Thomas menambahkan bahwa fenomena spektakuler ini dapat dinikmati secara langsung menggunakan mata telanjang, tanpa memerlukan alat bantu khusus seperti teleskop. Justru, penggunaan teleskop disarankan untuk dihindari.

“Pengamatan cukup dengan mata tanpa alat. Kalau menggunakan teleskop, medan pandangnya jadi sempit, sulit mengikuti arah meteor,” ungkapnya.

Untuk mendapatkan pengalaman pengamatan yang optimal, beberapa tips sederhana disarankan. Pertama, periksa prakiraan cuaca setempat untuk memastikan langit cerah.
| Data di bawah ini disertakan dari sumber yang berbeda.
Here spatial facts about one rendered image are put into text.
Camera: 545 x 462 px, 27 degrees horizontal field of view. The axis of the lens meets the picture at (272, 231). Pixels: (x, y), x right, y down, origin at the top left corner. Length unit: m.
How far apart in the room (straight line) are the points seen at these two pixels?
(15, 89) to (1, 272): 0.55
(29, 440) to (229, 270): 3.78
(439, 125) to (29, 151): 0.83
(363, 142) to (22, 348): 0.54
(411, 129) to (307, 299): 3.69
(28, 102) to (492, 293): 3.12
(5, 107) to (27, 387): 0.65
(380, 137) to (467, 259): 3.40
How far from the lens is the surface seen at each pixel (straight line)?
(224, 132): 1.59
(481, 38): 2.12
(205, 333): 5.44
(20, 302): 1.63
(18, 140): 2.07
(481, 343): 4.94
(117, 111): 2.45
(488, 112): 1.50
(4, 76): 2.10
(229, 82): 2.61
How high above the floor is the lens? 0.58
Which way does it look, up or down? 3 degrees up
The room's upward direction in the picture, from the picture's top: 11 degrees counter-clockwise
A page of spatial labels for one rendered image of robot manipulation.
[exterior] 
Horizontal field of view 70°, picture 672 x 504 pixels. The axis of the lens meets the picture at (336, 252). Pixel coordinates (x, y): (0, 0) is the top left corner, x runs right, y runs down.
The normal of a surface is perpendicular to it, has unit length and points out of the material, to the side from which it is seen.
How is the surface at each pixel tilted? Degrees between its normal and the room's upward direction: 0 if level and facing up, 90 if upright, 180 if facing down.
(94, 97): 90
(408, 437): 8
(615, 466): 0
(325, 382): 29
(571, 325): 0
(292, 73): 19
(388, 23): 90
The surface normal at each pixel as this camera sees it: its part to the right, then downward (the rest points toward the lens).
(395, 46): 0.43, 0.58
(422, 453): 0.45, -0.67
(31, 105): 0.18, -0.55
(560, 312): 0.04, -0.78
Kedua, carilah lokasi yang minim gangguan cahaya, jauh dari keramaian bangunan tinggi maupun lampu jalan.

Advertisement

“Biarkan mata menyesuaikan diri dengan kegelapan, dan tetap sabar, karena meteor dapat muncul secara tak terduga di bagian langit mana pun,” imbuh Thomas.

Asal-usul Hujan Meteor Lyrid

Secara ilmiah, hujan meteor Lyrid terjadi ketika Bumi melintasi jalur yang dipenuhi oleh debu antariksa atau serpihan kecil dari sebuah komet. Fenomena ini terjadi secara rutin setiap tahun karena Bumi secara konsisten melewati area tersebut dalam orbitnya mengelilingi Matahari.

Meteor Lyrid sendiri berasal dari pecahan kecil Komet Thatcher, sebuah komet periode panjang yang membutuhkan waktu sekitar 415,5 tahun untuk sekali mengorbit Matahari. Komet ini terakhir kali melintas dekat Matahari pada tahun 1861.

Ketika serpihan Komet Thatcher ini memasuki atmosfer Bumi, gesekan dengan udara menyebabkan mereka terbakar, menciptakan kilatan cahaya yang kita kenal sebagai “meteor jatuh”. Karena jumlah serpihan yang cukup banyak, fenomena ini terlihat seperti “hujan meteor” dari permukaan Bumi.